Linux-mm Archive on lore.kernel.org
 help / color / mirror / Atom feed
From: Zhen Ni <zhen.ni@easystack.cn>
To: akpm@linux-foundation.org, vbabka@kernel.org
Cc: surenb@google.com, mhocko@suse.com, jackmanb@google.com,
	hannes@cmpxchg.org, ziy@nvidia.com, linux-mm@kvack.org,
	linux-kernel@vger.kernel.org, Zhen Ni <zhen.ni@easystack.cn>
Subject: [PATCH v10 2/4] mm/page_owner: add NUMA node filter
Date: Thu, 18 Jun 2026 11:57:48 +0800	[thread overview]
Message-ID: <20260618035750.3724613-3-zhen.ni@easystack.cn> (raw)
In-Reply-To: <20260618035750.3724613-1-zhen.ni@easystack.cn>

Add NUMA node filtering functionality to page_owner to allow filtering
pages by specific NUMA node(s). This is useful for NUMA-aware memory
allocation analysis and debugging.

The filter supports flexible input formats:
- Single node: nid=0
- Multiple nodes: nid=0,2,3
- Node range: nid=0-3
- Mixed format: nid=0,2-4,7

Example usage:
  # Using the page_owner_filter tool (recommended)
  ./page_owner_filter -n 0-3
  ./page_owner_filter -m stack_handle -n 0,2-4,7

Record the node ID at allocation time by adding a 'nid' member to struct
page_owner, rather than calling page_to_nid() during lockless
iteration. Since page_to_nid() includes PF_POISONED_CHECK() which may
trigger VM_BUG_ON when accessing poisoned page->flags during concurrent
page free, record nid at allocation time to avoid panic and provide safe
access.

The implementation uses per-file-descriptor filter state stored in
file->private_data, allowing each opener to have independent filter
configuration. It uses nodemask_t for efficient multi-node filtering and
nodelist_parse() for flexible input parsing. Node validity is verified
using nodes_subset() to reject nodes without memory.
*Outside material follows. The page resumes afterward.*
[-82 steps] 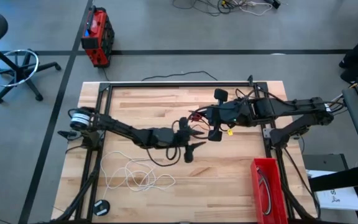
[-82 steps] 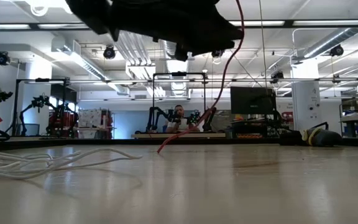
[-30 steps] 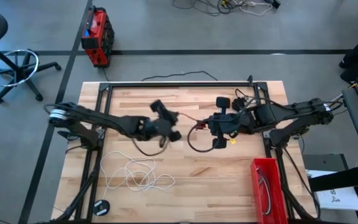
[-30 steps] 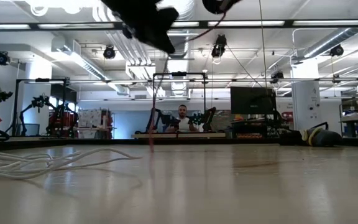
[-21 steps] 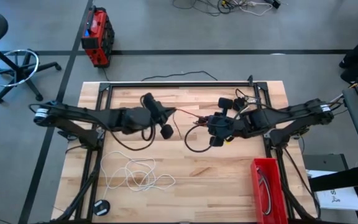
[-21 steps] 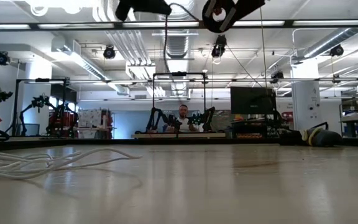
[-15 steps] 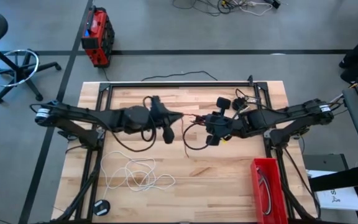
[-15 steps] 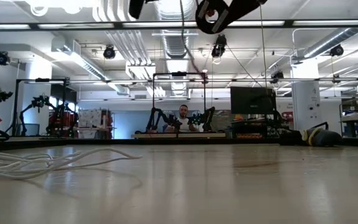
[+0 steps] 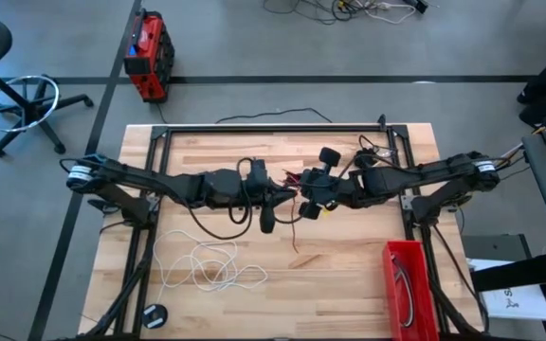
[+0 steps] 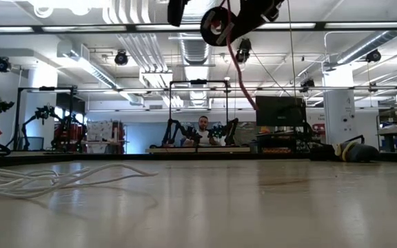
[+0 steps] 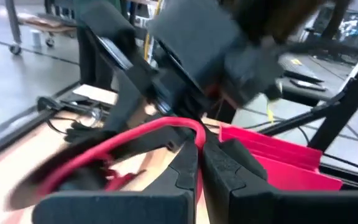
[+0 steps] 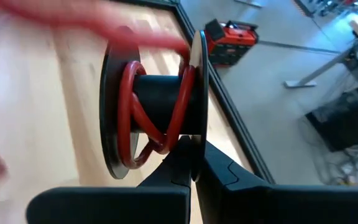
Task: Coil cords
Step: Coil the red wire onto the spool
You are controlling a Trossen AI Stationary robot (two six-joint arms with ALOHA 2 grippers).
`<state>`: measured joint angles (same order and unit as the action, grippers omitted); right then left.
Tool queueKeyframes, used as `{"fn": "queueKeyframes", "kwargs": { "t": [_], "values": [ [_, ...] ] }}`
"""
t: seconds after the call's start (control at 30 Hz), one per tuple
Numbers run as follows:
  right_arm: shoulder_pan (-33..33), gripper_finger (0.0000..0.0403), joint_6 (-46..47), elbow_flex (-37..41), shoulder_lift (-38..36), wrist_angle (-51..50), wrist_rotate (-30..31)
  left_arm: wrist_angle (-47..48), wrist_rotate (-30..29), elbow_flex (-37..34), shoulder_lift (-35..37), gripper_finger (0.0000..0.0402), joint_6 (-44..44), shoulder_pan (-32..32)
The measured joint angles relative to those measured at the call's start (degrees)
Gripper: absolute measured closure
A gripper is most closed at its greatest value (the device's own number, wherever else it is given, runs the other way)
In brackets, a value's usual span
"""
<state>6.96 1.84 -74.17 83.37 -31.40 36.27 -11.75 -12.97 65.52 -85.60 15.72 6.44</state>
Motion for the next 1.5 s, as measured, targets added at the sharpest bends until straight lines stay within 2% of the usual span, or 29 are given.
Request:
{"fn": "queueKeyframes", "kwargs": {
  "t": [0.13, 0.3, 0.53, 0.73, 1.0, 1.27, 1.5],
  "values": [
    [-2.1, 0.0403, 1.6, 0.0, 0.0, 0.0, -1.3, -1.3, 0.3, 0.0, -2.0, 0.0401, 0.2, 0.4],
    [-3.6, 0.0403, 3.2, 0.0, -0.1, -0.5, -8.4, -1.4, 0.1, 0.0, -3.0, 0.0401, -0.4, 0.6],
    [-3.7, 0.0403, 5.0, -1.3, -1.1, 0.7, -9.3, 0.5, -1.0, 0.0, -3.3, 0.0401, -4.4, 0.8],
    [-3.7, 0.0403, 4.1, -4.4, -1.4, 0.8, -13.6, 2.1, -1.6, 0.0, -3.3, 0.0399, -6.1, 1.0],
    [-3.7, 0.0403, 2.8, -5.9, -1.7, 0.8, -19.2, 5.3, -9.2, 0.0, -3.5, 0.0392, -8.2, 1.2],
    [-3.5, 0.0403, 2.5, -6.3, -3.0, 0.6, -22.3, 7.7, -14.7, -0.1, -2.6, 0.0335, -13.3, 1.8],
    [-3.5, 0.0403, 2.4, -6.3, -3.8, 0.3, -22.1, 14.4, -15.2, -0.1, -1.7, 0.0271, -13.7, 1.9]
  ]
}}
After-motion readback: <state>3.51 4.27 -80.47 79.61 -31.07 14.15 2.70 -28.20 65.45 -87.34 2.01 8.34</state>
Signed-off-by: Zhen Ni <zhen.ni@easystack.cn>
---
Changes in v10:
- Add 'nid' member to struct page_owner and record it at allocation time
- Remove cond_resched() in page iteration loop (unconditional call)
- Update NUMA filter to use saved nid instead of page_to_nid()

Changes in v9:
- Add spinlock protection for NUMA filter state access
- Use memdesc_nid() instead of page_to_nid() to bypass PF_POISONED_CHECK()

Changes in v8:
- Add cond_resched() in page iteration loop to prevent RCU stalls
- Reject empty nid list to avoid enabling an empty filter
- Improve comment: "Commit all filter changes"

Changes in v7:
- per-file-descriptor implementation

Changes in v6:
- Add node validity check using nodes_subset
  to reject invalid node numbers that don't exist in the system
- Move bool filter_by_nid declaration to top of block
- Use kmalloc_objs instead of kmalloc
- Remove 100 bytes overhead

Changes in v5:
- Optimize nodes_empty() check in page iteration loop
- Add __data_racy qualifier to nid_mask field

Changes in v4:
- Remove "-1" support, use empty string to clear filter
- Use strncpy_from_user() instead of copy_from_user()
- Add concurrency safety documentation for nid_mask access
- Rename fops to page_owner_nid_filter_fops for consistency

Changes in v3:
- Remove READ_ONCE/WRITE_ONCE for nodemask_t (fixes compilation errors)
  * nodemask_t is a large structure (128 bytes) that triggers compile-time asserts
  * Direct assignment is safe for this use case
- Add comment explaining input length calculation formula
  * 6 bytes = ",NNNNN" (comma + 5-digit node number)
- Simplify "-1" check using kstrtoint() instead of dual strcmp()
- Move nodemask_t mask read outside PFN iteration loop for performance
  * Avoids 128-byte structure copy on each iteration

Changes in v2:
- Use nodemask_t instead of int to support multiple nodes
- Implement nodelist_parse() to support flexible input formats
  * Single node: "0", "2"
  * Multiple nodes: "0,2,3"
  * Ranges: "0-3"
  * Mixed: "0,2-4,7"
- Use %*pbl format for output (e.g., "0-2", "0,2-4,7")
- Use dynamic memory allocation (kmalloc) to handle variable-length input
- Follow cpuset's max_write_len pattern: (100 + 6 * MAX_NUMNODES)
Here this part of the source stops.